_Exercise brief_.
Every entry is to be restated exactly; pictures are not part of the copy.
*** Opening of Records provided ***
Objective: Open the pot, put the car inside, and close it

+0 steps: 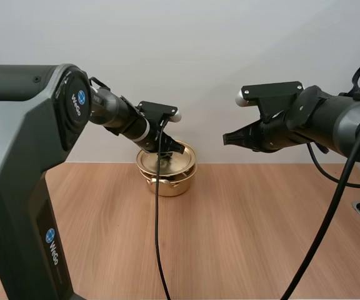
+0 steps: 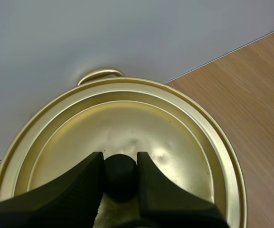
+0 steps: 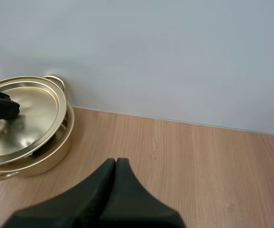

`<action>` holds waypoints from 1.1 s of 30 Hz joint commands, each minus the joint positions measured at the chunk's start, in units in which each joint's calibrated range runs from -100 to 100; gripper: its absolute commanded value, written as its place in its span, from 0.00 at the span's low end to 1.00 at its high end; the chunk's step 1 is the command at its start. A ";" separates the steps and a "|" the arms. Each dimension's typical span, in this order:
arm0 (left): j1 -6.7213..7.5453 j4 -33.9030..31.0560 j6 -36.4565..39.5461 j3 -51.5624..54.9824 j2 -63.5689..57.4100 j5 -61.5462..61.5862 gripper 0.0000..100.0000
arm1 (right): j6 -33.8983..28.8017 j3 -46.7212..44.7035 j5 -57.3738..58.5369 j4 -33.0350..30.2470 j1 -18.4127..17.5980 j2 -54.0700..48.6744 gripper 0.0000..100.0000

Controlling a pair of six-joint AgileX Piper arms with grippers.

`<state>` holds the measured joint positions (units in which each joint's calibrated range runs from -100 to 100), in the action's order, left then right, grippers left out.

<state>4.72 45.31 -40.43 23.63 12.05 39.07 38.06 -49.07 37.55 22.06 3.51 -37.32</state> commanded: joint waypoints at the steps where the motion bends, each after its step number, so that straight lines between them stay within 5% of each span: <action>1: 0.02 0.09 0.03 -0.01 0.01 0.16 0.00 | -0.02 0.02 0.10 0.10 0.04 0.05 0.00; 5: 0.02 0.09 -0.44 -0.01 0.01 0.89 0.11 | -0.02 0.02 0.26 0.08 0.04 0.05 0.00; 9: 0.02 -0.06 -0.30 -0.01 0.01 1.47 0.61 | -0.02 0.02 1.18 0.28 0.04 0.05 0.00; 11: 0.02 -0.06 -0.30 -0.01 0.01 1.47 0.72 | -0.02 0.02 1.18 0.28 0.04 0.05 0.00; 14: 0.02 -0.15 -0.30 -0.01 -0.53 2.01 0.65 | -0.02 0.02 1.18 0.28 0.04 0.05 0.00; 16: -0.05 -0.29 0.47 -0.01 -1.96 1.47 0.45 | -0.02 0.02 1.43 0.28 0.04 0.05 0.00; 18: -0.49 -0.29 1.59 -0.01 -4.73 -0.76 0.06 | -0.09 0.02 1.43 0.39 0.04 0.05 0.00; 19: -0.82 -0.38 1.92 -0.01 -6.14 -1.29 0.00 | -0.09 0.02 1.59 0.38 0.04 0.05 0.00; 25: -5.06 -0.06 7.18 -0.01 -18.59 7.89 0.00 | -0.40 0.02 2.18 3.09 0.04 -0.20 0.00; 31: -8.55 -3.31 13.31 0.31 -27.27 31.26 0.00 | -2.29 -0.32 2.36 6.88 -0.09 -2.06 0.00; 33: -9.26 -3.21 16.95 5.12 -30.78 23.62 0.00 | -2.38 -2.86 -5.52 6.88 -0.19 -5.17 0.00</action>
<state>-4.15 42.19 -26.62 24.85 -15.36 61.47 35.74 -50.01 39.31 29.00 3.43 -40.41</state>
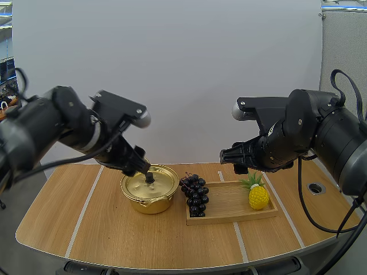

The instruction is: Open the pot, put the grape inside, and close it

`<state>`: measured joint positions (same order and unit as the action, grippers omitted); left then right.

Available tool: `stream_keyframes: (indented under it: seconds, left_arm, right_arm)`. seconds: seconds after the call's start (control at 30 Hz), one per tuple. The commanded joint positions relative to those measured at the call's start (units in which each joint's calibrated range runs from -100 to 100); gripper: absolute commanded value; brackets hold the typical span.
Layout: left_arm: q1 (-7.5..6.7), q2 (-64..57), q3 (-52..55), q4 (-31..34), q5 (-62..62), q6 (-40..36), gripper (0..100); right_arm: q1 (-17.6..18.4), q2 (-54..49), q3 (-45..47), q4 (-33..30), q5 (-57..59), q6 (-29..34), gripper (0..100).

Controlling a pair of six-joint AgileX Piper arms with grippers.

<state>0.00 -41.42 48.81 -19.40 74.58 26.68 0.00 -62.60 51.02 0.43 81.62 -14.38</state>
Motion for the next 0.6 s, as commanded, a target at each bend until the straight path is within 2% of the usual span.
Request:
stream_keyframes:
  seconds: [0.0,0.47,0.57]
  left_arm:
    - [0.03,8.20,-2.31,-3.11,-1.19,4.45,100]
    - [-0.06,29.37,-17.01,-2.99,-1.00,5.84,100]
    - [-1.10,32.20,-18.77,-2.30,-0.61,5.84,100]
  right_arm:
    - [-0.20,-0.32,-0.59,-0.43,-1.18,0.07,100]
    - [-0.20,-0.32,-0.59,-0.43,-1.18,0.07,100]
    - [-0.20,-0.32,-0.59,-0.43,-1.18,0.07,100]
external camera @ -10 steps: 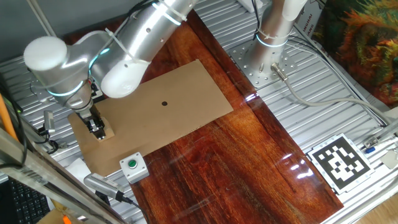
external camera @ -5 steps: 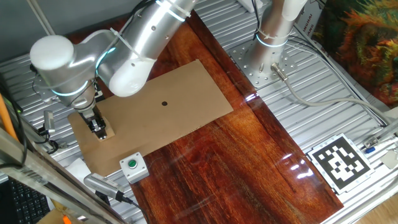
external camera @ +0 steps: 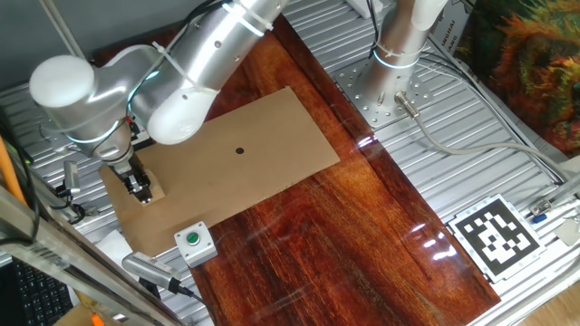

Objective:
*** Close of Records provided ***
_Exercise answer_.
Objective: Open the pot, put the car inside, and close it

+0 steps: 
+0 steps: 
+0 steps: 

`<action>` holds waypoints from 1.1 s of 30 Hz joint commands, each minus the joint positions measured at the chunk's start, in units in which each joint's calibrated range runs from -100 to 100; gripper: its absolute commanded value, written as its place in its span, from 0.00 at the span's low end to 1.00 at its high end; the chunk's step 1 is the command at its start. A ";" separates the steps and a "|" the arms. Each dimension's typical span, in this order:
arm0 (left): j1 -6.7213..7.5453 j4 -33.9030..31.0560 j6 -36.4565..39.5461 j3 -51.5624..54.9824 j2 -63.5689..57.4100 j5 -61.5462..61.5862 gripper 0.0000..100.0000
arm1 (right): j6 -33.8983..28.8017 j3 -46.7212..44.7035 j5 -57.3738..58.5369 j4 -33.0350..30.2470 j1 -18.4127..17.5980 j2 -54.0700..48.6744 gripper 0.0000..100.0000

Controlling a pair of six-joint AgileX Piper arms with grippers.

`<state>` holds the measured joint positions (units in which each joint's calibrated range runs from -100 to 100), in the action's order, left then right, grippers left out.

<state>4.72 45.31 -40.43 23.63 12.05 39.07 38.06 -49.07 37.55 22.06 3.51 -37.32</state> commanded: joint waypoints at the steps where the motion bends, each after its step number, so that straight lines between them stay within 5% of each span: <action>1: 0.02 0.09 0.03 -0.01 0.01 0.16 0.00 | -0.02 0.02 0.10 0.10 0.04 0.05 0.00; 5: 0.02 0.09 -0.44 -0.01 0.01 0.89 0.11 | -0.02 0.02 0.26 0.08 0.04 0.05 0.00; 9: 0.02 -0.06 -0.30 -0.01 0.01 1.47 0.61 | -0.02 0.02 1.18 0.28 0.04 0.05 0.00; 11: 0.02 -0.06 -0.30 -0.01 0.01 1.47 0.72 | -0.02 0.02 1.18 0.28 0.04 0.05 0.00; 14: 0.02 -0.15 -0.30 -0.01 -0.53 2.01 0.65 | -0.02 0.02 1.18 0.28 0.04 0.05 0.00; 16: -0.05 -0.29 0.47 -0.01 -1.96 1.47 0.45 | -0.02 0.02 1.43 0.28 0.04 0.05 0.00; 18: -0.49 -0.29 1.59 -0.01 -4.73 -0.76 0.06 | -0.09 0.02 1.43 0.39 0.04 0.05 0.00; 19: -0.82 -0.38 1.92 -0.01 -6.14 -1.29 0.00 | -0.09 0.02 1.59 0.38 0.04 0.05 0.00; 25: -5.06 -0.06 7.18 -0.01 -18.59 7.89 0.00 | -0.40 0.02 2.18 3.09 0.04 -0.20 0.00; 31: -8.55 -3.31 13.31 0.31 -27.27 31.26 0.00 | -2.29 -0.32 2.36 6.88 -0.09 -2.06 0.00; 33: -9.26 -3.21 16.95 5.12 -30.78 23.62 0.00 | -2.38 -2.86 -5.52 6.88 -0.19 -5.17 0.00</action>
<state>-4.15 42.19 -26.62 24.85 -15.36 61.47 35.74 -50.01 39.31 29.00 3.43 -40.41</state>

The instruction is: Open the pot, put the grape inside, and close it

`<state>`: measured joint positions (same order and unit as the action, grippers omitted); left then right.

Available tool: `stream_keyframes: (indented under it: seconds, left_arm, right_arm)`. seconds: seconds after the call's start (control at 30 Hz), one per tuple. The commanded joint positions relative to those measured at the call's start (units in which each joint's calibrated range runs from -100 to 100); gripper: absolute commanded value; brackets hold the typical span.
Layout: left_arm: q1 (-7.5..6.7), q2 (-64..57), q3 (-52..55), q4 (-31..34), q5 (-62..62), q6 (-40..36), gripper (0..100); right_arm: q1 (-17.6..18.4), q2 (-54..49), q3 (-45..47), q4 (-33..30), q5 (-57..59), q6 (-29..34), gripper (0..100).

Controlling a pair of six-joint AgileX Piper arms with grippers.

<state>0.00 -41.42 48.81 -19.40 74.58 26.68 0.00 -62.60 51.02 0.43 81.62 -14.38</state>
Motion for the next 0.6 s, as commanded, a target at each bend until the straight path is within 2% of the usual span.
Request:
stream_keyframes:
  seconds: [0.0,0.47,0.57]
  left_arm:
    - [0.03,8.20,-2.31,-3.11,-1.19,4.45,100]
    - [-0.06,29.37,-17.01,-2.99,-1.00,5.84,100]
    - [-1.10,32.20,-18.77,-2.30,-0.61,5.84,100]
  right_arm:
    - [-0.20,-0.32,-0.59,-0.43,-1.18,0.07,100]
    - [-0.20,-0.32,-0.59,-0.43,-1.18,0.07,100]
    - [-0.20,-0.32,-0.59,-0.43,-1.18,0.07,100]
external camera @ -10 steps: 
external camera @ -5 steps: 
external camera @ +0 steps: 

Objective:

No further output is required, since the answer is complete.